-- Opening Marker --

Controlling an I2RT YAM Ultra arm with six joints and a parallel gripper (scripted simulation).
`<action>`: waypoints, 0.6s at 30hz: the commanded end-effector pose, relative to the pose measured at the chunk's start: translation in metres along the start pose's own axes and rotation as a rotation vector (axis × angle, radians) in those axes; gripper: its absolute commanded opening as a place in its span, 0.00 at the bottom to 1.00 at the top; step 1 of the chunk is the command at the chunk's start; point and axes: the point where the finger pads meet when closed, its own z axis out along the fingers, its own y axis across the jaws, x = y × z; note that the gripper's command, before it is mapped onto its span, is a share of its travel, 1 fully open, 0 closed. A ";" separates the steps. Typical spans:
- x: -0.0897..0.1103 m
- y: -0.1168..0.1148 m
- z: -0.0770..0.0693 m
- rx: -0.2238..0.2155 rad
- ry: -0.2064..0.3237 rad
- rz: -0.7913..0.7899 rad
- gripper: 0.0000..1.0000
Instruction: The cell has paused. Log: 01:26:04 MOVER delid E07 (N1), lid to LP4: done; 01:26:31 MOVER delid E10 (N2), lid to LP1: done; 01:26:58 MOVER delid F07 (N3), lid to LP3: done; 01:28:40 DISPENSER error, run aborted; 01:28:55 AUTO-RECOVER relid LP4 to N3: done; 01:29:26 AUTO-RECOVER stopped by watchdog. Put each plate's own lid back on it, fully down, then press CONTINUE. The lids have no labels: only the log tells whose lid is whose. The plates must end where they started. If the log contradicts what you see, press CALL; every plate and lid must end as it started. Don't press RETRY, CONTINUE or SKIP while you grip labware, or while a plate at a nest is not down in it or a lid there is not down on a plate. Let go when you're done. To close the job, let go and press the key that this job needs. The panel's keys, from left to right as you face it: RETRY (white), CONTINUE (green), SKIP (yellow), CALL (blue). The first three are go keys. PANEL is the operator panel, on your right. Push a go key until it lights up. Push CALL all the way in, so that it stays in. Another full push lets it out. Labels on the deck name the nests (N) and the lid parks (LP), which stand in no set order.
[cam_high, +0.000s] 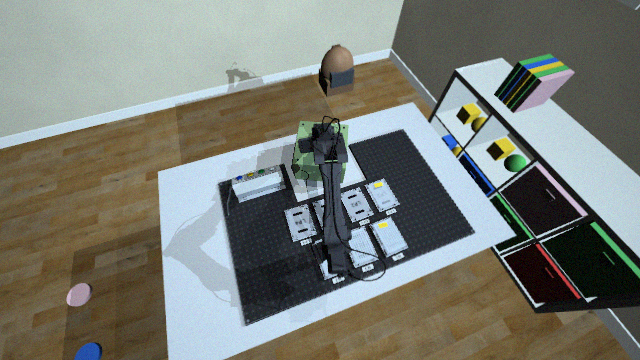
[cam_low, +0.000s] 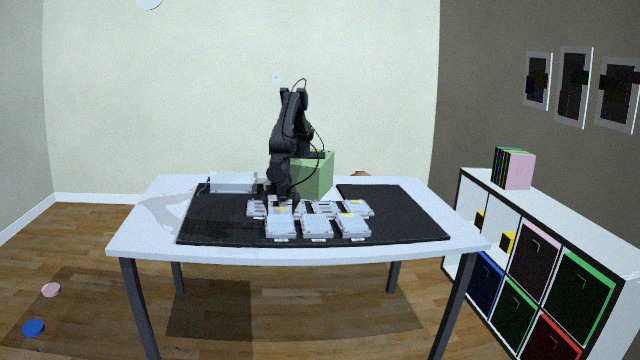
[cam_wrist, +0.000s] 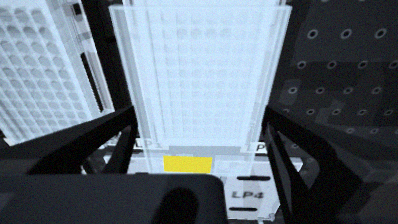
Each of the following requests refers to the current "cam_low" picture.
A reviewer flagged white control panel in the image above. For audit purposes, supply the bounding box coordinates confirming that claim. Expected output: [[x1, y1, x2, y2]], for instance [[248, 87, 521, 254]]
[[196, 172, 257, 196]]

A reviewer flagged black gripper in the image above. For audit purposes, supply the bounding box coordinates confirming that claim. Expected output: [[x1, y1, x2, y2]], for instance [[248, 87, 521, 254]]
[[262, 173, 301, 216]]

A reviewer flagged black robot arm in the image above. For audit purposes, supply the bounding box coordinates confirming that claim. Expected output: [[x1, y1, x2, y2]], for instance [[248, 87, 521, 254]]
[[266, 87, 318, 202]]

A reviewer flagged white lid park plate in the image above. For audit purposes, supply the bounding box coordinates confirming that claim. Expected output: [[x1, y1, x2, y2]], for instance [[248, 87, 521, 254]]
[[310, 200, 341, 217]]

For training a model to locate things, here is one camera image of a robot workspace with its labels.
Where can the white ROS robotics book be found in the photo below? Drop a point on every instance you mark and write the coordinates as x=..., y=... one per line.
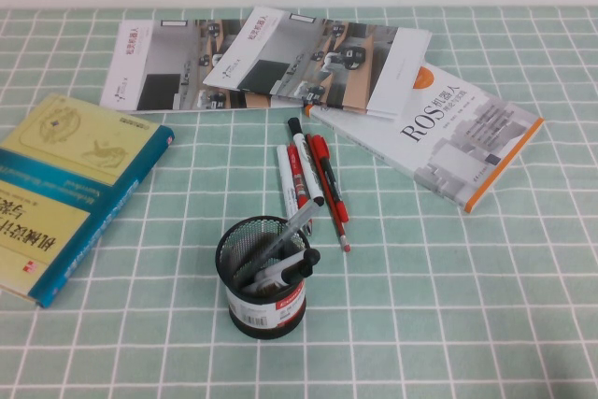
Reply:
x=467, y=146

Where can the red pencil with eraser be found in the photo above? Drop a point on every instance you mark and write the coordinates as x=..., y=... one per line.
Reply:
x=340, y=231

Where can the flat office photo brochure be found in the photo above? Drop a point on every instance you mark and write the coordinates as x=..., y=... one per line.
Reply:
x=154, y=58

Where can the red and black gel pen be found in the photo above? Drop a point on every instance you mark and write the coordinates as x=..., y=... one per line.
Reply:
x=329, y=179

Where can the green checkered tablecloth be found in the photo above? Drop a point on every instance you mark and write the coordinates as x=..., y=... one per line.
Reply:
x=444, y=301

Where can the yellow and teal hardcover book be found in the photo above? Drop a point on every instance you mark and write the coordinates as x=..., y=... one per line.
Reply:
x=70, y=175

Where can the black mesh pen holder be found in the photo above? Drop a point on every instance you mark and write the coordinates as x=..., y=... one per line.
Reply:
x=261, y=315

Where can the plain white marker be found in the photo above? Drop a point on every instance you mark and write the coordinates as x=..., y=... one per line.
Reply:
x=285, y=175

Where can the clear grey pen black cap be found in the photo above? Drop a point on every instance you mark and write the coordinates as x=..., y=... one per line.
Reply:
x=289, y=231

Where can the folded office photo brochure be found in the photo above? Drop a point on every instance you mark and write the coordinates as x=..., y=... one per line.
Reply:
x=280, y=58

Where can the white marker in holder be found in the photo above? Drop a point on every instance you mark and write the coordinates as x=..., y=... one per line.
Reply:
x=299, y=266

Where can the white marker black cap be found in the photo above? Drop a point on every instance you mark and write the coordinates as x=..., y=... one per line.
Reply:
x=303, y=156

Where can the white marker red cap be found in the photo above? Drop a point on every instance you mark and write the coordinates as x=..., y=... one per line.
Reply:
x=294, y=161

-- Closing Marker --

Directions for this task → Could you reproduce every record above exactly, leaving out any pictures?

Response for this exercise →
Controlling an I2RT YAM Ultra arm with six joints and a parallel gripper (scripted simulation).
`<action>`: waypoints, 0.6s at 30hz: the commanded end-effector pose, relative to the pose measured at the chunk's start: translation in metres along the start pose's own axes and rotation as a rotation vector (axis × angle, radians) in those axes; gripper: its absolute commanded opening as a place in its span, 0.00 at the bottom to 1.00 at the top; step 1 of the chunk is the command at the chunk's start; point and axes: the point where the finger pads meet when closed, its own z axis out along the fingers, its own y axis across the jaws, x = y × z; note that the gripper's command, before it is mapped onto its span, is a share of its travel, 1 fully open, 0 closed. A ";" separates the steps. Typical spans:
- x: -0.0897..0.1103 m
- y: -0.1168..0.1148 m
- z: -0.0770..0.0693 m
- rx: -0.2238..0.2155 rad
- ry: -0.2064..0.3237 rad
- rz: -0.7913..0.7899 rad
- gripper: 0.0000..1.0000
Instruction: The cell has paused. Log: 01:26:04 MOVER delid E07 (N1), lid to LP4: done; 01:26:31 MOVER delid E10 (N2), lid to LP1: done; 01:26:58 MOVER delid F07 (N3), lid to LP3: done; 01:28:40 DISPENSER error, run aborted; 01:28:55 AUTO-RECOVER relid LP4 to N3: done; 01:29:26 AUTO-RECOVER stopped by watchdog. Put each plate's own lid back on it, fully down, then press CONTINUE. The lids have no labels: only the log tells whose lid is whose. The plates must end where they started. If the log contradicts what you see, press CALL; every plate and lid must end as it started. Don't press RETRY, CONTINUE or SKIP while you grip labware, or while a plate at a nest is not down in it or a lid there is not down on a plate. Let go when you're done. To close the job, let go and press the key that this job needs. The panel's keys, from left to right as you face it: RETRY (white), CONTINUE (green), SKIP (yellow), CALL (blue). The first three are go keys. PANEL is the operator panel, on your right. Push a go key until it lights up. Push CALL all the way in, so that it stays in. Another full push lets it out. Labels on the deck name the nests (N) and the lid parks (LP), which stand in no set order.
[cam_high, +0.000s] 
[cam_low, +0.000s] 
[cam_wrist, +0.000s] 
Each of the following requests refers to the current "cam_low" picture.
A reviewer flagged white control panel in the image above. For audit purposes, supply the bounding box coordinates confirming that claim. Expected output: [[x1, y1, x2, y2]], for instance [[248, 87, 521, 254]]
[[196, 172, 257, 196]]

A reviewer flagged black gripper in the image above. For audit purposes, supply the bounding box coordinates confirming that claim. Expected output: [[x1, y1, x2, y2]], for instance [[248, 87, 521, 254]]
[[262, 173, 301, 216]]

A reviewer flagged black robot arm in the image above. For audit purposes, supply the bounding box coordinates confirming that claim. Expected output: [[x1, y1, x2, y2]], for instance [[248, 87, 521, 254]]
[[266, 87, 318, 202]]

A reviewer flagged white lid park plate in the image above. For audit purposes, supply the bounding box coordinates confirming that claim. Expected output: [[x1, y1, x2, y2]], for instance [[248, 87, 521, 254]]
[[310, 200, 341, 217]]

For training a model to locate things, here is one camera image of a robot workspace with its labels.
Where can the white ROS robotics book be found in the photo below? Drop a point on every instance you mark and write the coordinates as x=..., y=... one per line.
Reply:
x=467, y=146

Where can the red pencil with eraser be found in the photo above? Drop a point on every instance you mark and write the coordinates as x=..., y=... one per line.
Reply:
x=340, y=231

Where can the flat office photo brochure be found in the photo above? Drop a point on every instance you mark and write the coordinates as x=..., y=... one per line.
Reply:
x=154, y=58

Where can the red and black gel pen be found in the photo above? Drop a point on every instance you mark and write the coordinates as x=..., y=... one per line.
Reply:
x=329, y=179

Where can the green checkered tablecloth be found in the photo above? Drop a point on every instance you mark and write the coordinates as x=..., y=... one per line.
Reply:
x=444, y=301

Where can the yellow and teal hardcover book be found in the photo above? Drop a point on every instance you mark and write the coordinates as x=..., y=... one per line.
Reply:
x=70, y=175

Where can the black mesh pen holder be found in the photo above? Drop a point on every instance you mark and write the coordinates as x=..., y=... one per line.
Reply:
x=261, y=315

Where can the plain white marker be found in the photo above? Drop a point on every instance you mark and write the coordinates as x=..., y=... one per line.
Reply:
x=285, y=175

Where can the clear grey pen black cap be found in the photo above? Drop a point on every instance you mark and write the coordinates as x=..., y=... one per line.
Reply:
x=289, y=231

Where can the folded office photo brochure be found in the photo above? Drop a point on every instance you mark and write the coordinates as x=..., y=... one per line.
Reply:
x=280, y=58

Where can the white marker in holder be found in the photo above? Drop a point on every instance you mark and write the coordinates as x=..., y=... one per line.
Reply:
x=299, y=266

Where can the white marker black cap be found in the photo above? Drop a point on every instance you mark and write the coordinates as x=..., y=... one per line.
Reply:
x=303, y=156

Where can the white marker red cap be found in the photo above? Drop a point on every instance you mark and write the coordinates as x=..., y=... one per line.
Reply:
x=294, y=161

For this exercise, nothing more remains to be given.